• _EXERCISE BRIEF_:
Your response should be the lines from the one holding "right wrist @" to the last line of the data below, copied exactly and with no additions.

+ + +

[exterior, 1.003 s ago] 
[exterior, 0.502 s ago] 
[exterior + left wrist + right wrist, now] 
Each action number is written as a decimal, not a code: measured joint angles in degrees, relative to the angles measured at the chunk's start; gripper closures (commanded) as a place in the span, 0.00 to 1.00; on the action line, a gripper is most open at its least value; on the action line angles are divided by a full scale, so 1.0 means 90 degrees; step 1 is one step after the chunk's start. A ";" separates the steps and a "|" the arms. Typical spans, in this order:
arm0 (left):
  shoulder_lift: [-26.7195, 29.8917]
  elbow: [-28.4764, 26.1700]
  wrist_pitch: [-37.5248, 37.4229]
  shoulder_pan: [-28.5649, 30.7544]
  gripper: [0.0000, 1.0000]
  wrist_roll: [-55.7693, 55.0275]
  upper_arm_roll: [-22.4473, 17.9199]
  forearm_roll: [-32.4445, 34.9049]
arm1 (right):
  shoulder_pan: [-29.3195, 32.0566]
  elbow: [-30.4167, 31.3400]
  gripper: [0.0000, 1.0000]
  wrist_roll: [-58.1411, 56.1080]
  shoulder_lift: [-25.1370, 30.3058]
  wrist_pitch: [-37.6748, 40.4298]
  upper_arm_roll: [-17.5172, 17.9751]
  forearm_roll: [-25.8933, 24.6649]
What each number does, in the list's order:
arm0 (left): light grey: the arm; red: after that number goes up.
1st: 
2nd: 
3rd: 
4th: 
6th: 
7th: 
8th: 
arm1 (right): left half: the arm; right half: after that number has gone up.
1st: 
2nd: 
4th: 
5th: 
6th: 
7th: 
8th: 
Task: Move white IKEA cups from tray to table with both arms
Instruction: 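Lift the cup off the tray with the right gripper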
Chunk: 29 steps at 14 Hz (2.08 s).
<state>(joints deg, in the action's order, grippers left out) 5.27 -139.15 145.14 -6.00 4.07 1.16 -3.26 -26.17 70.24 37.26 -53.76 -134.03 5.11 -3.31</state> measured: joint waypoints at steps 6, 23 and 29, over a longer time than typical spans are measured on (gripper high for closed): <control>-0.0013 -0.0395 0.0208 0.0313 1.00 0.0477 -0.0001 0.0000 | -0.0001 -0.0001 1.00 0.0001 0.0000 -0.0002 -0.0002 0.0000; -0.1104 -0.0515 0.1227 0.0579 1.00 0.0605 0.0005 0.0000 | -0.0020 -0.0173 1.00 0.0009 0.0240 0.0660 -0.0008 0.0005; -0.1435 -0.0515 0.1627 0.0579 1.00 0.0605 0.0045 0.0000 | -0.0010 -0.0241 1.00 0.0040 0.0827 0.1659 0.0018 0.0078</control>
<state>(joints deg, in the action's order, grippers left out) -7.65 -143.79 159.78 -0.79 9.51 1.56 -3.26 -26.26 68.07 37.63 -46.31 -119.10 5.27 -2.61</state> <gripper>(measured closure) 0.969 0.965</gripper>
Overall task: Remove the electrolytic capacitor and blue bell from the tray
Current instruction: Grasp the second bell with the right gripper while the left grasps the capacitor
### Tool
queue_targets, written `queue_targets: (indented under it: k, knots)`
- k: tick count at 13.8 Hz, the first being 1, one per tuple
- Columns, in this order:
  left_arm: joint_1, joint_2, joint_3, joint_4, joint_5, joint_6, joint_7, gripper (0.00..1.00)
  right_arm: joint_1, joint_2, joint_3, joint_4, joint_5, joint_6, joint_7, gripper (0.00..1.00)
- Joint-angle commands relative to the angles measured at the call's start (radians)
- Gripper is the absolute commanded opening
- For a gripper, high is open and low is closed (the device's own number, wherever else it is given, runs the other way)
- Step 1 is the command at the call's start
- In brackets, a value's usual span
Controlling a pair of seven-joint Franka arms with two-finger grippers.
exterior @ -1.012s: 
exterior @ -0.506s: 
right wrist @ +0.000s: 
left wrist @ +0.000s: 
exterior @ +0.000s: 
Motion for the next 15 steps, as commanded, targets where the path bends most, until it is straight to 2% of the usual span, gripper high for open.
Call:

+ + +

• _EXPECTED ANSWER_:
right wrist @ +0.000s: 
left wrist @ +0.000s: 
exterior @ +0.000s: 
Motion for the next 15 steps, as commanded, targets where the path bends most, until it is straight to 2% of the usual span, gripper high for open.
Call:

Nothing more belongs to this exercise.